08.07.2024 – 12.54 – Quasi 130 chili di rifiuti galleggianti, l’equivalente in peso di circa 8.500 bottigliette di plastica da 0,5L tolte dall’acqua. È il bilancio di un anno di attività del Seabin di Trieste, collocato all’interno del Circolo Canottieri Adria. E proprio oggi che ricorre la Giornata internazionale del Mar Mediterraneo, il gruppo Hera racconta l’impegno volto a restituire ai cittadini un mare più pulito. Infatti, il “cestino del mare” tergestino, fratello di quello più giovane posizionato a Cervia nel 2022, nasce dalla collaborazione tra Hera e Fondazione Marevivo in occasione del progetto PlasticLess di LifeGate che dal 2023 si è ampliato diventando Water Defenders Alliance, la grande alleanza per difendere le nostre acque. «Il nostro dispositivo “mangia spazzatura” è stata una buona idea – commenta il presidente del Circolo Canottieri Adria Claudio Pregara – soprattutto nei periodi di maltempo e nei giorni di vento quando il mare si riempie di rifiuti ma ora con le mucillagini o se ci sono le meduse è fermo». Ad ogni modo, assicura «raccogliamo quanto più possibile costantemente».

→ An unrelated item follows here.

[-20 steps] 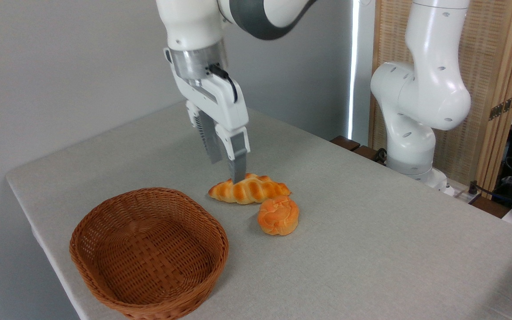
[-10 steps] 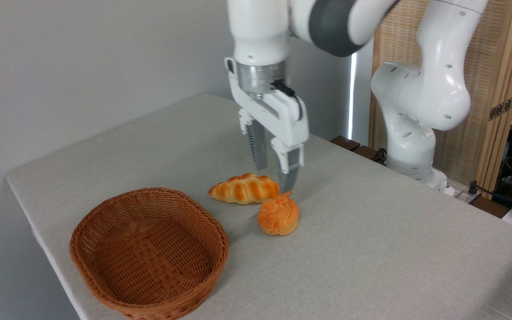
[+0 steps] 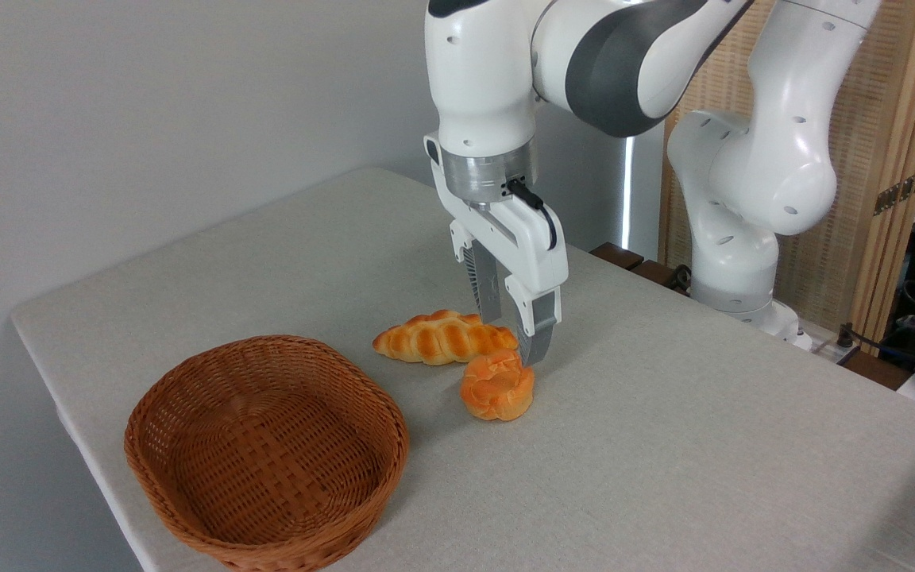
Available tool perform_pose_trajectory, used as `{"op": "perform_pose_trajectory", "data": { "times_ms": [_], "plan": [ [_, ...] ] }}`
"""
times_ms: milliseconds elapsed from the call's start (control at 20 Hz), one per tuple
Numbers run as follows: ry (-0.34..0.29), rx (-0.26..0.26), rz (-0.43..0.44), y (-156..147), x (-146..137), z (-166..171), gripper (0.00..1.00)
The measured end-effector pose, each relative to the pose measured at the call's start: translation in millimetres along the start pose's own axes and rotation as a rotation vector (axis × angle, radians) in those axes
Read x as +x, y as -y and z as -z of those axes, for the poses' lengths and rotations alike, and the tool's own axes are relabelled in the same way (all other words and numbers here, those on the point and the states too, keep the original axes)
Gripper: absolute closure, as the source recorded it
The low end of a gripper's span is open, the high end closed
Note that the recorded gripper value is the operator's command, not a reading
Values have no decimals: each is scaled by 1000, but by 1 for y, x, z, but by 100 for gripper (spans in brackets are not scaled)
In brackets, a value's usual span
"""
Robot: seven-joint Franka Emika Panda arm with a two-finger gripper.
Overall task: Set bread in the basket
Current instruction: 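Move the open gripper over the round orange bun and lower it, then close the gripper on the round orange bun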
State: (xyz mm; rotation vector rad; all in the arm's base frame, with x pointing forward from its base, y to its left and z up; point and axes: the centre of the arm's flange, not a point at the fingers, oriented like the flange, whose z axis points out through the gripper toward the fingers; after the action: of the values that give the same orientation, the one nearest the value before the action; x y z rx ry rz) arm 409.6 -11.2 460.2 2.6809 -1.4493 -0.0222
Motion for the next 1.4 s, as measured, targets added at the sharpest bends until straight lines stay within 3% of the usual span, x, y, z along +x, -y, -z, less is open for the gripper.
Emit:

È da un paio di anni che il dispositivo Seabin è in dotazione al Circolo: «Se da un lato è vero che contribuiamo alla pulizia del mare – confessa Pregara – c’è anche da dire che si tratta di un grande lavoro a cui fa seguito la catalogazione e la differenziazione». Poi, un sogno nel cassetto: «Ci piacerebbe raccogliere la spazzatura per confrontarla a seconda delle stagioni e delle condizioni meteo ma non siamo mai riusciti a realizzare questa idea per mancanza di personale». La sinergia col gruppo Hera ha permesso, dunque, di tenere più pulito il Golfo di Trieste e durante l’ultimo anno, è stato possibile raccogliere soprattutto mozziconi, imballaggi alimentari, bottigliette e tappi di plastica contribuendo ad agire sull’inquinamento da microplastiche che vengono spesso scambiate per cibo dai pesci.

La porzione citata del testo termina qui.